Excerpts from a dataset
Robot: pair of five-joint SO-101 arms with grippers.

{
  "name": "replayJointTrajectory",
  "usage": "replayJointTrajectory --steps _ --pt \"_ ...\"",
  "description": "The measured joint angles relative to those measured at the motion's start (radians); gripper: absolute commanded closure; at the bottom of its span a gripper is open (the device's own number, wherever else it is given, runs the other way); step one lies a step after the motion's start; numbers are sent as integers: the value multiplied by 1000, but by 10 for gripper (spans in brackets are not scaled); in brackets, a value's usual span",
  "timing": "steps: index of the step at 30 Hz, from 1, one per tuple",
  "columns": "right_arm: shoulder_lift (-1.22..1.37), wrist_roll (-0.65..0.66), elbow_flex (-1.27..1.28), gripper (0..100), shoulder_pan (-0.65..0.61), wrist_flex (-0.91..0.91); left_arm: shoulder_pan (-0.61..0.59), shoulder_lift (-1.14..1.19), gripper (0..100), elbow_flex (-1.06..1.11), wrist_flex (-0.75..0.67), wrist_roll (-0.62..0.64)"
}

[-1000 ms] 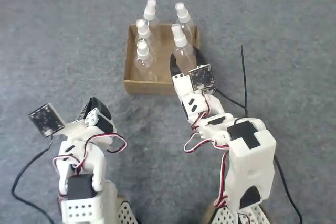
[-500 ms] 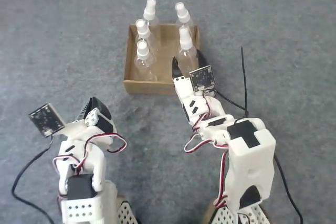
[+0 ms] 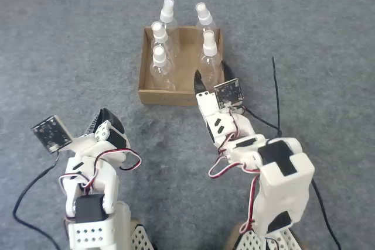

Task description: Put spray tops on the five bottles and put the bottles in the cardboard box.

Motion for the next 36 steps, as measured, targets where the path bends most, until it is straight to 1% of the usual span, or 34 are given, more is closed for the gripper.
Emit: replayJointTrajectory --steps 16,23,25,31,36 --pt "-161 0 153 790 -2 0 0 0 987 2 -18 0" --pt "-330 0 267 790 -2 5 0 0 987 2 -18 0" --pt "-394 0 285 790 -2 49 0 0 987 2 -18 0" --pt "-609 0 292 790 -2 313 0 0 987 2 -18 0" --pt "-807 0 324 790 -2 496 0 0 987 2 -18 0"
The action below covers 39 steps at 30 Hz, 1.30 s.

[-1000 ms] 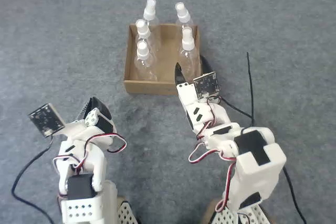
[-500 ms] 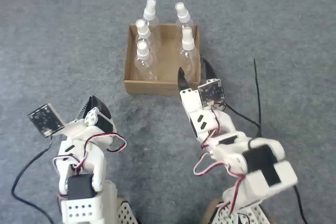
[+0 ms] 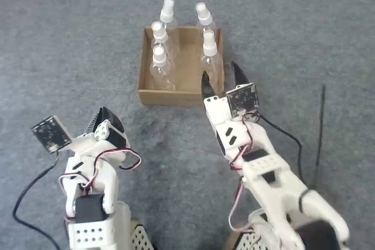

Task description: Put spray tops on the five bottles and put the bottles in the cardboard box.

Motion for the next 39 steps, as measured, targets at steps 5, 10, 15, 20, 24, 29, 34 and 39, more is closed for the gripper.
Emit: replayJointTrajectory --steps 5,10,15,20,24,29,34,39 --pt "-209 0 55 790 0 180 0 0 987 0 0 0" --pt "-434 0 71 790 0 420 0 0 987 0 0 0" --pt "-641 0 71 790 0 684 0 0 987 0 0 0" --pt "-824 0 71 790 -2 881 0 0 987 0 0 0" --pt "-941 0 71 790 -2 1000 0 0 987 0 0 0" --pt "-1062 0 97 790 -2 1105 0 0 987 0 0 0" --pt "-1201 0 210 790 20 1125 0 0 988 0 0 0" --pt "-1313 0 292 790 58 1134 0 0 988 0 0 0"
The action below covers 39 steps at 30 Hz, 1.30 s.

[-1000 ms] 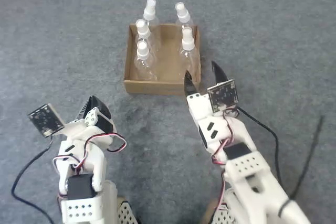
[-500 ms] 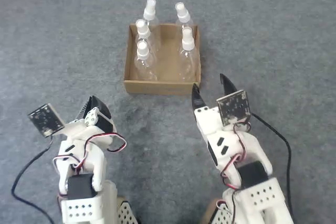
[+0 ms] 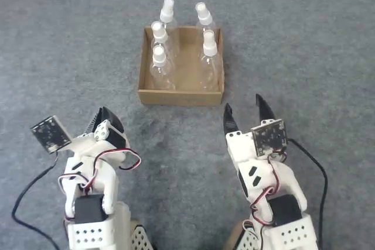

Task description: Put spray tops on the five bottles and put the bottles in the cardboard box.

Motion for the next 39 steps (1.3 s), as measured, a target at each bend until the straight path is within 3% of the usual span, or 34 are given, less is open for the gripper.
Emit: replayJointTrajectory --steps 5,10,24,39 --pt "0 2 5 801 6 37 0 0 988 0 0 0" --pt "0 5 5 993 6 72 0 0 988 0 0 0" --pt "0 5 34 991 98 118 66 0 988 0 0 -31" --pt "0 5 34 991 109 422 183 2 988 84 0 -178"
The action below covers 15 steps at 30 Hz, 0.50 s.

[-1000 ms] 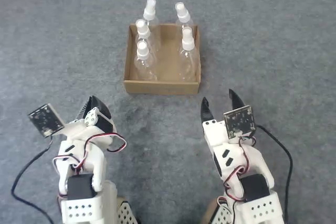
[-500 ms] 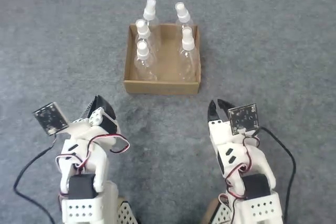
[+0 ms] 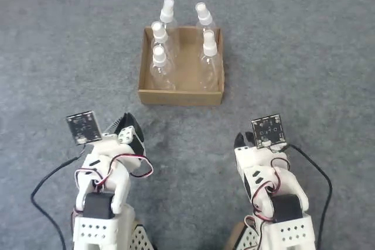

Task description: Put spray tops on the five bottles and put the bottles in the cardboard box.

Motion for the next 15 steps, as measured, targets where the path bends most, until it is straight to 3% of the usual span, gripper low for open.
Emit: replayJointTrajectory --steps 7,15 --pt "0 3 0 991 5 218 2 0 988 0 80 -100" --pt "0 3 0 991 3 307 3 0 987 0 316 -390"
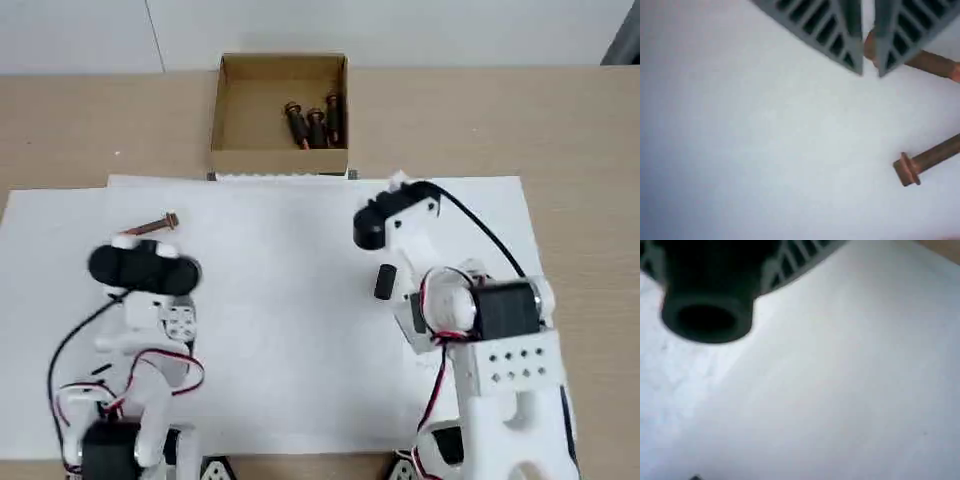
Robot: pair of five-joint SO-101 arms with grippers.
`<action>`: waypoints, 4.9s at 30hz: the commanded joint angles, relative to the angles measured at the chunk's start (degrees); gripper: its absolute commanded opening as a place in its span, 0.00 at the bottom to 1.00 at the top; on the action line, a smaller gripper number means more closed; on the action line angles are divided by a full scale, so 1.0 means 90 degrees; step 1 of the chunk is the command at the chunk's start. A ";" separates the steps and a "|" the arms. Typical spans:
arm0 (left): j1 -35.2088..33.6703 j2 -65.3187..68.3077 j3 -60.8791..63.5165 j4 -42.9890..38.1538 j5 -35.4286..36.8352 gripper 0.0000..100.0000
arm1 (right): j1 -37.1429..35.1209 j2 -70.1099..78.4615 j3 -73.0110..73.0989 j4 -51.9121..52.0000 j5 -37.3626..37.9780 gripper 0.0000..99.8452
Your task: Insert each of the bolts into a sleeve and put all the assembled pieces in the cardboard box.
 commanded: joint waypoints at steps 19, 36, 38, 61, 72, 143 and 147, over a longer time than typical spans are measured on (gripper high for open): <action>-0.0694 0.7433 -0.5504 0.0166 -0.0938 0.01 | 0.0298 -0.0718 0.0303 -0.0151 -0.0049 0.01; -0.1172 1.0217 -0.6422 0.0215 -0.5324 0.01 | 0.0298 -0.0718 0.0576 -0.0386 -0.0020 0.01; -0.1192 1.0364 -0.6422 0.0205 -0.5812 0.01 | 0.0298 -0.0718 0.0576 -0.0425 -0.0020 0.01; -0.1455 1.2435 -0.8015 -0.0234 -0.7414 0.12 | 0.0298 -0.0708 0.0576 -0.0503 -0.0020 0.01; -0.1241 1.3519 -0.8894 -0.0234 -0.7404 0.12 | 0.0288 -0.0708 0.0576 -0.0493 -0.0020 0.01; 0.2227 0.6203 -0.6667 0.2725 -0.1534 0.01 | 0.0298 -0.5016 0.0947 -0.0640 0.0059 0.00; 0.2208 0.5333 -0.5543 0.1495 -0.0762 0.01 | 0.0298 -0.6061 0.2129 -0.1529 -0.0322 0.00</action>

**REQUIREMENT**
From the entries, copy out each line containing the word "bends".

**TASK RESULT**
Motion for the next 36 steps, as measured, targets where the path bends most, until it is straight to 1% of the usual span, or 34 are given, more is closed for the gripper.
Motion for the next 15 steps, as measured, targets where the path bends most, until it is straight to 3% of the usual span, gripper low for open.

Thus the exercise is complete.